Keto's Costume
Who: Keto, Lomaz (female NPC pilot)
Where: Medibay
When: Soon after Yahoo almost pushed me off the end of my tether
=========================
Keto turned, a thoughtful look on his face, as Lomaz grabbed the
prescribed ointment and tried to make a break for the door.
"Ms. Lomaz," said Keto. Lomaz froze mere feet from the door. Keto
continued, "I understand you have access to the pilots' equipment
stores..?"
"Yeah..." replied Lomaz, warily.
"That's interesting," said Keto, smiling coldly, "And quite a
coincidence because, you see, I also have access to an ointment
cabinet."
"What do you need?" asked Lomaz without hesitation.
-- An Hour Later --
Lomaz hurried out of the medibay door again, breathing a sigh of
relief as she made it out without Keto saying anything more.
Keto, instead, was rather interested in the large bag of gear that
Lomaz had 'borrowed' for him from the pilot supply area.

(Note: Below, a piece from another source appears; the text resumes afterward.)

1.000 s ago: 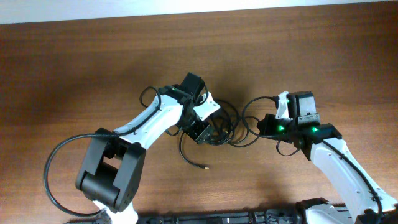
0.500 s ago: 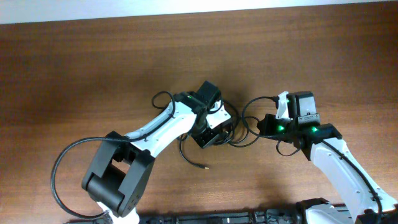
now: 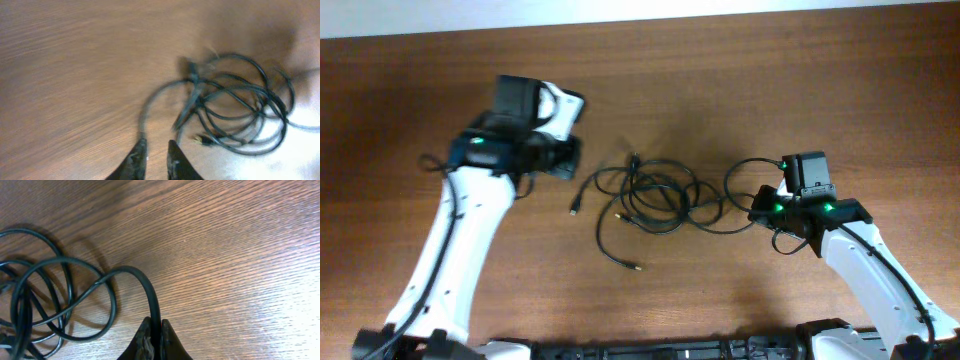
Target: Untangle cables
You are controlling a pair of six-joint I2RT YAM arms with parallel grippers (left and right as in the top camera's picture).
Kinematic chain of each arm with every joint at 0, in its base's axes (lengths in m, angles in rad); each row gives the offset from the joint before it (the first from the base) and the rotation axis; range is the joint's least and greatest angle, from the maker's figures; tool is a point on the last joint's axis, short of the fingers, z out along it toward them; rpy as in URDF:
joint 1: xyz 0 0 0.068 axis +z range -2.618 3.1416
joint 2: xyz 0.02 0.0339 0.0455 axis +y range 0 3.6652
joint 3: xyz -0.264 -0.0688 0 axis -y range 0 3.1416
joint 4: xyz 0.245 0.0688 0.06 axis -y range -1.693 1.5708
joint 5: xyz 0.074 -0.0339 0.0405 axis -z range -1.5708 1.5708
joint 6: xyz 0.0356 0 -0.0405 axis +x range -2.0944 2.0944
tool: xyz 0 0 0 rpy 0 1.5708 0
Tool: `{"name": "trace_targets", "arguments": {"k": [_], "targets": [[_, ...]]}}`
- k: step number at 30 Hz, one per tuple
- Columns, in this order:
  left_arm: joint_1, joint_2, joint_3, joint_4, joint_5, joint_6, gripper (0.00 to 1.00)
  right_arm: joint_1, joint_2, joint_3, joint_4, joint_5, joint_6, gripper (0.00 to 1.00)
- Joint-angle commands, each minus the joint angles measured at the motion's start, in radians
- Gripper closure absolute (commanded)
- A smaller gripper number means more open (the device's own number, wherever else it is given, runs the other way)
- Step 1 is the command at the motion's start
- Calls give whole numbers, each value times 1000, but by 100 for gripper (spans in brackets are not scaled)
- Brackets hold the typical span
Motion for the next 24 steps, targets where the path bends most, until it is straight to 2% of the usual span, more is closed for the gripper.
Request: {"name": "trace_targets", "arguments": {"k": [1,2,6,12,15,16,20,24], "targets": [[60,-22,17,-1,57,-77,24,-8,2,-2,-1,21,10,96],[57,-19,16,0,105,-76,18,-8,2,-2,-1,17,10,96],[-18,-16,-5,0,170,-68,18,-7,2,-2,-2,12,10,96],[-248,101,-15,3,171,32,18,-7,2,-2,-2,-8,9,96],[-349,204,-15,3,170,93,2,-7,2,-2,-1,-7,10,96],[-383,240,-15,5,169,151,1,-7,2,-2,-1,-7,9,96],[-474,359,-15,53,-6,180,0,-7,2,-2,-1,-7,9,96],[-506,425,-15,51,-26,180,8,-7,2,-2,-1,-7,9,96]]}}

Opening it,
he peered inside and smiled.
"Eeeeexcellent," he murmured, and hauled the bag into his office.
-- Minutes Later --
The door slid open with a hiss. Intensely bright light shone out,
through a thick haze of smoke, and out stepped a figure...coughing
and wheezing and trying to shield its eyes from the searing white
light.
"STOP! *cough* Holly, STOP THE SPECIAL EFFECTS!"
Instantly the white light shut off, and the smoke began to clear.

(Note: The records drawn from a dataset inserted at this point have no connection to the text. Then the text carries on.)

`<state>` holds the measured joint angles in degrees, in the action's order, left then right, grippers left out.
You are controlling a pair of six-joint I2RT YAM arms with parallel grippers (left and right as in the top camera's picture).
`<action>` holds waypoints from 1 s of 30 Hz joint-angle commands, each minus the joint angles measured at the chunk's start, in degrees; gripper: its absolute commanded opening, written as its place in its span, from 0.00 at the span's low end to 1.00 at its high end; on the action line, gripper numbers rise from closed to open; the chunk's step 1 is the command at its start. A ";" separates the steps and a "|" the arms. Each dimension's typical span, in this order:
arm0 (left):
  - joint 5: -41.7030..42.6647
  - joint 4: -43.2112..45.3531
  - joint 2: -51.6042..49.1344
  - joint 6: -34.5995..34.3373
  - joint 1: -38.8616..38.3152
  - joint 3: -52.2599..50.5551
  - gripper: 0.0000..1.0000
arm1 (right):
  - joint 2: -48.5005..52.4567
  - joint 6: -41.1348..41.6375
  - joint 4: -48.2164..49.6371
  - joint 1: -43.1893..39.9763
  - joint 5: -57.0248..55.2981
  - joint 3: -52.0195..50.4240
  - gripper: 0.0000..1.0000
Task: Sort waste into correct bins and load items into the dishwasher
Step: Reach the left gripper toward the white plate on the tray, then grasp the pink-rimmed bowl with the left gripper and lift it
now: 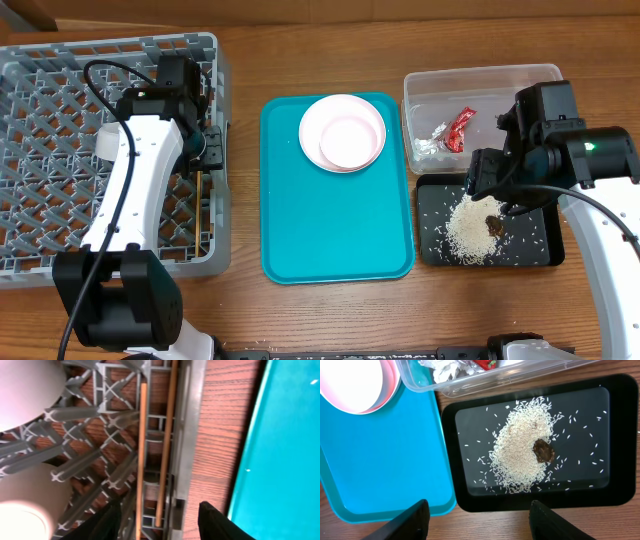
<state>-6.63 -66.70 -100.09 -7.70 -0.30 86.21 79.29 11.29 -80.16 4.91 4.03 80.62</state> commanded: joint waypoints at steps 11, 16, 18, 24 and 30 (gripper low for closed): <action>11.30 20.57 0.11 5.22 -27.08 0.24 0.82 | -1.01 3.80 -0.79 -0.17 -2.78 0.83 0.67; 10.51 28.24 -6.38 7.17 -32.33 0.24 0.82 | -1.01 4.85 -1.62 -0.17 -3.13 0.83 0.70; 10.49 29.68 -10.19 7.91 -33.44 0.24 0.81 | -1.01 4.85 -1.88 -0.17 -3.13 0.83 0.70; 5.20 25.62 -17.68 7.93 -33.75 0.24 0.66 | -1.01 4.81 -2.29 -0.17 -3.13 0.83 0.70; -3.04 20.55 -17.53 7.72 -33.70 0.26 0.13 | -1.01 4.83 -2.29 -0.17 -3.13 0.83 0.70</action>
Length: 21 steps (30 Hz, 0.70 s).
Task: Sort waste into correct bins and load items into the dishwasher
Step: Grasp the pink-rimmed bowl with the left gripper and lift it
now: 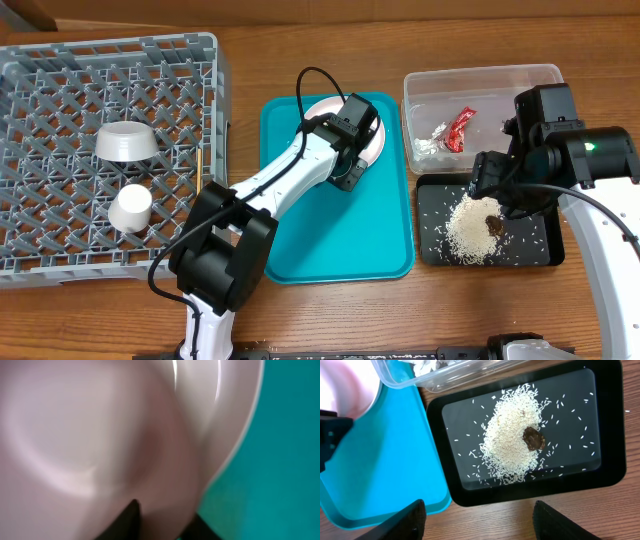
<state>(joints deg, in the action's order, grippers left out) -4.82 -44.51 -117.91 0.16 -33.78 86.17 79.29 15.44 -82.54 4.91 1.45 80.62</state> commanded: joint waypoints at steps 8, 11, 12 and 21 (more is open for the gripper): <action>-4.83 -4.02 3.34 -4.26 -0.20 0.35 0.04 | -1.01 0.63 -0.31 -0.17 -0.59 0.83 0.70; -4.79 -4.24 10.23 -5.22 0.42 0.35 0.04 | -1.01 0.61 -0.24 -0.17 -0.57 0.83 0.70; -4.79 -4.26 12.66 -5.60 0.85 0.35 0.04 | -1.01 0.61 -0.26 -0.17 -0.59 0.83 0.70; 15.63 -6.19 28.85 -3.67 15.89 0.35 0.04 | -1.01 0.61 -0.31 -0.15 -0.57 0.83 0.71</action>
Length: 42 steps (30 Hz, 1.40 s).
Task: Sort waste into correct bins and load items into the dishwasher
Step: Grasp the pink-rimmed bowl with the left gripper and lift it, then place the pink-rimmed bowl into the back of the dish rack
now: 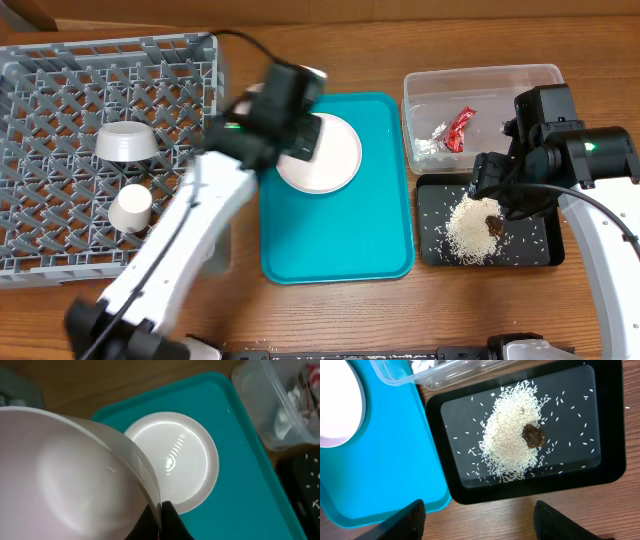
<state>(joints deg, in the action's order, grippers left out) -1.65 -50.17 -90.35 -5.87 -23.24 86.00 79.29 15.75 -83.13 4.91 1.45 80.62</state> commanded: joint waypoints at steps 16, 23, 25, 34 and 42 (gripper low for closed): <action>60.28 7.54 -8.39 13.60 44.33 0.52 0.04 | -1.01 -0.76 0.04 -0.15 -0.55 0.83 0.71; 77.50 20.04 -18.84 10.34 47.82 0.52 0.04 | -1.01 -0.74 0.04 -0.15 -0.55 0.83 0.71; 81.53 25.05 -21.88 7.45 48.52 0.52 0.04 | -1.01 -0.74 0.04 -0.15 -0.55 0.83 0.71; 90.38 37.53 -32.26 -2.14 53.05 0.52 0.04 | -1.01 -0.72 0.04 -0.15 -0.52 0.83 0.71; 92.21 35.85 -34.14 -6.38 58.84 0.52 0.52 | -1.01 -0.74 0.02 -0.15 -0.52 0.83 0.71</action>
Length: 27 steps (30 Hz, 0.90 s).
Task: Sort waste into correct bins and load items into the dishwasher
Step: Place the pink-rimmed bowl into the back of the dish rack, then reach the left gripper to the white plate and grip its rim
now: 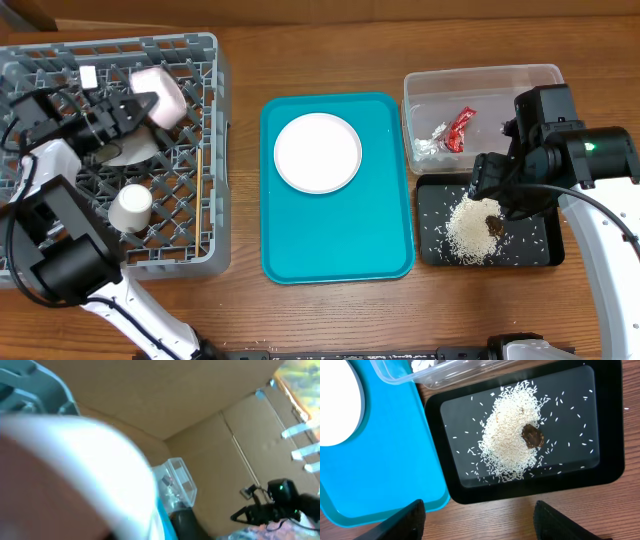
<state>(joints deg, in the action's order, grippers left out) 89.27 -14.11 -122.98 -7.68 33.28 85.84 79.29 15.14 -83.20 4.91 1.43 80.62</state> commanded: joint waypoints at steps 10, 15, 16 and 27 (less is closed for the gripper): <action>-0.13 -0.26 12.09 -6.49 5.81 0.68 1.00 | -1.01 -0.13 -0.15 -0.15 -0.52 0.83 0.71; -20.87 -16.48 25.44 -6.45 1.64 0.68 1.00 | -1.01 -0.35 -1.20 -0.15 -0.52 0.83 0.71; -25.55 -20.22 26.95 -5.97 0.31 0.68 1.00 | -1.01 -0.33 -1.22 -0.15 -0.52 0.83 0.71; -74.75 -43.23 28.81 -1.31 -44.02 0.61 1.00 | -1.01 4.07 -2.16 -0.17 -9.33 0.83 0.78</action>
<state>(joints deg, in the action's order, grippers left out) 27.79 -58.13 -92.07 -10.33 -2.46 86.65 79.26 17.47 -85.97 4.91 -5.54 80.62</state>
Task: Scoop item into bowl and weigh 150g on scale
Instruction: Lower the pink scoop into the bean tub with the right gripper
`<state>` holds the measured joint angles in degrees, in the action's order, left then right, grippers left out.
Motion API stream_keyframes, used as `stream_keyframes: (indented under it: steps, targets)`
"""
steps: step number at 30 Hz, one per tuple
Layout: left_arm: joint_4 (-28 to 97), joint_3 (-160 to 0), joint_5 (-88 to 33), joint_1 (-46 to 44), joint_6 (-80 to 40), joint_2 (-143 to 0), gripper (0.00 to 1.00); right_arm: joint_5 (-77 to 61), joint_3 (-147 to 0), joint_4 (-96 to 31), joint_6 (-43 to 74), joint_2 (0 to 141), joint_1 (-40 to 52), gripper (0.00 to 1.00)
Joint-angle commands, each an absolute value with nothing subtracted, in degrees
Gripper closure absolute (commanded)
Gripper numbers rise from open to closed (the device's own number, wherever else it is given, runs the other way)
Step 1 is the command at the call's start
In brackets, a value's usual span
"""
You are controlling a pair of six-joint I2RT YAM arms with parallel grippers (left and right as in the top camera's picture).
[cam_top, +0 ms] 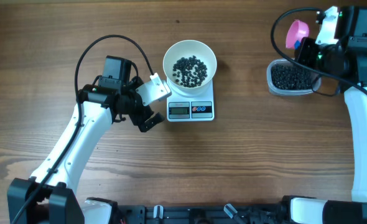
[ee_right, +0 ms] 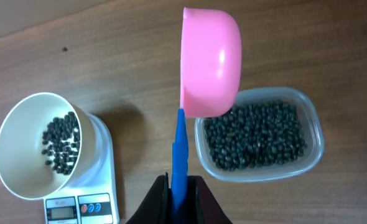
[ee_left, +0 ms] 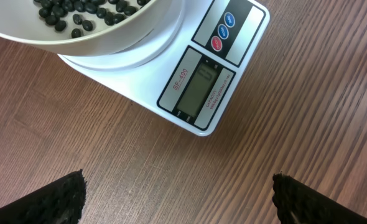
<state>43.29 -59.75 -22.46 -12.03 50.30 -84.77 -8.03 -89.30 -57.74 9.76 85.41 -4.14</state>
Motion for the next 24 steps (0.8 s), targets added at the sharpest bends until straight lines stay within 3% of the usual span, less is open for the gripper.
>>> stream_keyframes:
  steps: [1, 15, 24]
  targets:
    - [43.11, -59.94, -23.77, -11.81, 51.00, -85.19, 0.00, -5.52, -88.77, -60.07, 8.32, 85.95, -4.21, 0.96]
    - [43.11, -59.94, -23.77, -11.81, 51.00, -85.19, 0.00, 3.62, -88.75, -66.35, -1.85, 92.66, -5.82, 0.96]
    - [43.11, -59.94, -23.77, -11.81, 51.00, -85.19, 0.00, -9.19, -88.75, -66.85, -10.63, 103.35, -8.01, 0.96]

Still coughing, the red-eyed figure looked up at the Big Pink Tree,
the only other occupant of the medibay (the rest having headed off to
the party). The Tree stared at the figure*.
It might have been Keto, at one stage. Now, however, it was eerily
reminiscent of somebody else. A badly-made blond wig atop its head,
the figure wore a flightsuit (a couple of sizes too large for it, but
beggar's can't be choosers) and a grossly-exaggerated wedding ring on
its finger. Stitched to the front of the flightsuit with obviously
hasty and amateur stitches was a scruffy badge that read "I crashed a
three-mile long starship into an ocean and all I got was this crummy
attitude".
The cold smile on the face, however, was instantly recognisable.
"Tonight, Matthew," smiled Keto, "I am going to be Jay Chrysler."
The Tree continued to stare, right up until the moment Keto's smile
vanished.
"Well? What are you waiting for? Go and get your costume,
whatever it is, and let's go!"
The Tree rustled and hurried out of the medibay. Keto tried to
adjust the wig so he looked a little more like a blond pilot and a
little less like a gameshow host...and then gave up.
Walking out of the medibay and towards the party, he nearly ran
into the Tree again. Frowning, he looked at it.
"That's your costume?"
*Rustle!* said the Tree excitedly, a single lightbulb, running off
a single battery, hung in its uppermost branches.
"Well what are you supposed to be?"
*Rustle rustle-rustle!*
"...a lamppost?"
*Rustle!*
"Yes, yes," said Keto very tiredly, "It's very good. Do be everso
careful that the lightbulb doesn't actually set fire to you, won't
you? Because we'd all care so very much."
The Tree, with a very poor conception of irony, bounced happily
along towards the sights and sounds of the party. Keto, following,
could not suppress a small smile.
"Going to a Halloween Party as a despicable and hated crew member,"
he chuckled to himself, "Nobody will EVER have thought of this!"
======
OOC: Next! :)
*Hey, potatoes have eyes, why can't trees?